Work instructions:
Comb the records below for the string "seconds" and copy each line where it turns up.

Stored data entries
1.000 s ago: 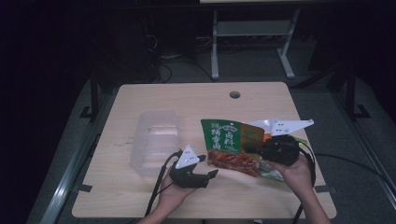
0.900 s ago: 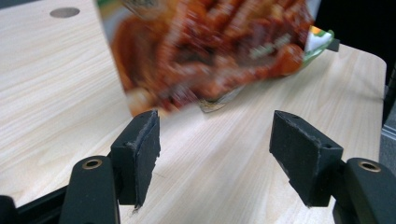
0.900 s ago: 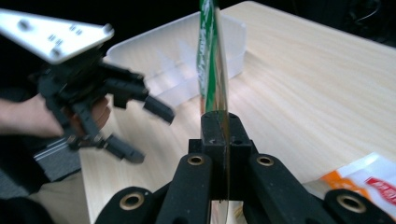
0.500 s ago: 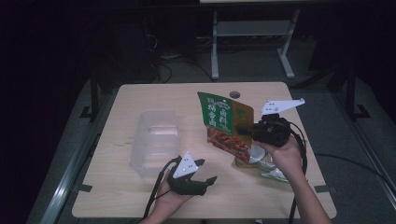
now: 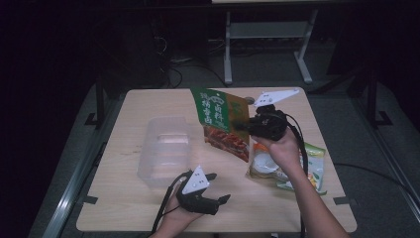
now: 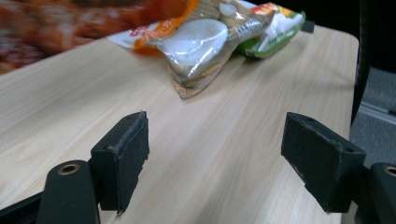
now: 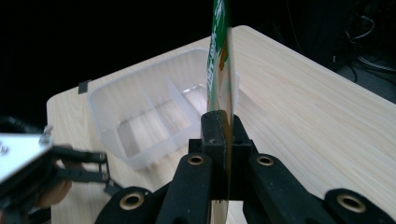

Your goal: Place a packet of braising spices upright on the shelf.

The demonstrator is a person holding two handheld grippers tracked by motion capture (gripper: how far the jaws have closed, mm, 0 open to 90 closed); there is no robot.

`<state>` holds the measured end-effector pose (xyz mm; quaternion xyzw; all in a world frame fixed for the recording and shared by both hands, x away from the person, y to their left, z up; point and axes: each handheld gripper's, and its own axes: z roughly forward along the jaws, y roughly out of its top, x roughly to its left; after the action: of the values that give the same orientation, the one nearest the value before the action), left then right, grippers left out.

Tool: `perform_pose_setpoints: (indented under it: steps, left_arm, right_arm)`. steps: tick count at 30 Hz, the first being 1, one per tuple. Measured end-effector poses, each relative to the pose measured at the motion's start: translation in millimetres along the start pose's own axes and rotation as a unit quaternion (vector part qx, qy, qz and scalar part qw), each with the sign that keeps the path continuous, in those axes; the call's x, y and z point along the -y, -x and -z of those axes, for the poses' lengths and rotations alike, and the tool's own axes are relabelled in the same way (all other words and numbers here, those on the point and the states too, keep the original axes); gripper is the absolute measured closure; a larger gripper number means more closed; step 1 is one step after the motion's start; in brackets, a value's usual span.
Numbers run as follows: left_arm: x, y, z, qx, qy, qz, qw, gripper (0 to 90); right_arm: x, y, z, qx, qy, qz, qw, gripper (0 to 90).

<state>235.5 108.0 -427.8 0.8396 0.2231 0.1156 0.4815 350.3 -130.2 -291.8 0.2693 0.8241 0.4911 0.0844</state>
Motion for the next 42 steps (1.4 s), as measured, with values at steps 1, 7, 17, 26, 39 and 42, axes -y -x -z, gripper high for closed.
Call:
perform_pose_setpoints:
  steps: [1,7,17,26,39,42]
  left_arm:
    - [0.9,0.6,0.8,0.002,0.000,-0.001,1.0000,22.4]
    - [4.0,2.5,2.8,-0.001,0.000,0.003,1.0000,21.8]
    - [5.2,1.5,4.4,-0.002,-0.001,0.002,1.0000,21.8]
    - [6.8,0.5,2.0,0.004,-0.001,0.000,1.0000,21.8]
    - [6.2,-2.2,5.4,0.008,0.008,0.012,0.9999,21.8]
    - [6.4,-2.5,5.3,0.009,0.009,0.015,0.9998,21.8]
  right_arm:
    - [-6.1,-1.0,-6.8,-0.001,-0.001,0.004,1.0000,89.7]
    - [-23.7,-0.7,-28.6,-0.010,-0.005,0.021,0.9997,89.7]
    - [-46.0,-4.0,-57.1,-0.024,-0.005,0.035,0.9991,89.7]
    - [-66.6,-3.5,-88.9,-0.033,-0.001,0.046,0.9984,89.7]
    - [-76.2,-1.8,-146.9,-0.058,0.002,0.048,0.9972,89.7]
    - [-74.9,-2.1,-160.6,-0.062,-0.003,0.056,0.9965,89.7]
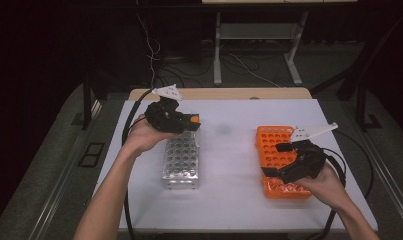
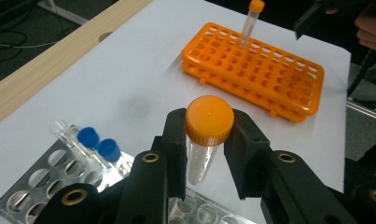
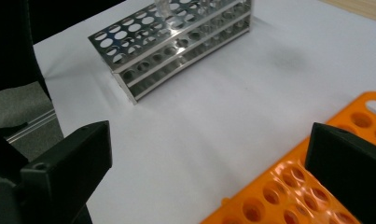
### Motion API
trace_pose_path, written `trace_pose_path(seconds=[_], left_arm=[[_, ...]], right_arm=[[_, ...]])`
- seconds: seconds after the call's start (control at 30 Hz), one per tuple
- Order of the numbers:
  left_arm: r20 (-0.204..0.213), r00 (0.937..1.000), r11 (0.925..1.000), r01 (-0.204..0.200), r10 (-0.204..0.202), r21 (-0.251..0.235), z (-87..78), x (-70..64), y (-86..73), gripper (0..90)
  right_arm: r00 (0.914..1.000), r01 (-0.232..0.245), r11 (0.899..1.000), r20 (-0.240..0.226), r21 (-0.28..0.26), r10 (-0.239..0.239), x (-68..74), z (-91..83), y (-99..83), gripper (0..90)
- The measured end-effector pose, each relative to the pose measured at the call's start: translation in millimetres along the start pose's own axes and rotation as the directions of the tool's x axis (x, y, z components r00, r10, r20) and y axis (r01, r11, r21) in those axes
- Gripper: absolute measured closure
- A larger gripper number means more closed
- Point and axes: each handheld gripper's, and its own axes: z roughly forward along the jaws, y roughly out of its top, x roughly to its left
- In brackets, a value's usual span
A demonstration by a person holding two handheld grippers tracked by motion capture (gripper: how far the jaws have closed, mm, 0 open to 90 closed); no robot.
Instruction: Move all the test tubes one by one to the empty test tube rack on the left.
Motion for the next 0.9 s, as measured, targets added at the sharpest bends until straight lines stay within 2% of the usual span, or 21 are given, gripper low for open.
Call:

Result below:
trace_pose_path, written `trace_pose_path(seconds=[_], left_arm=[[_, ...]], right_arm=[[_, ...]])`
- seconds: seconds after the call's start (control at 30 Hz), one per tuple

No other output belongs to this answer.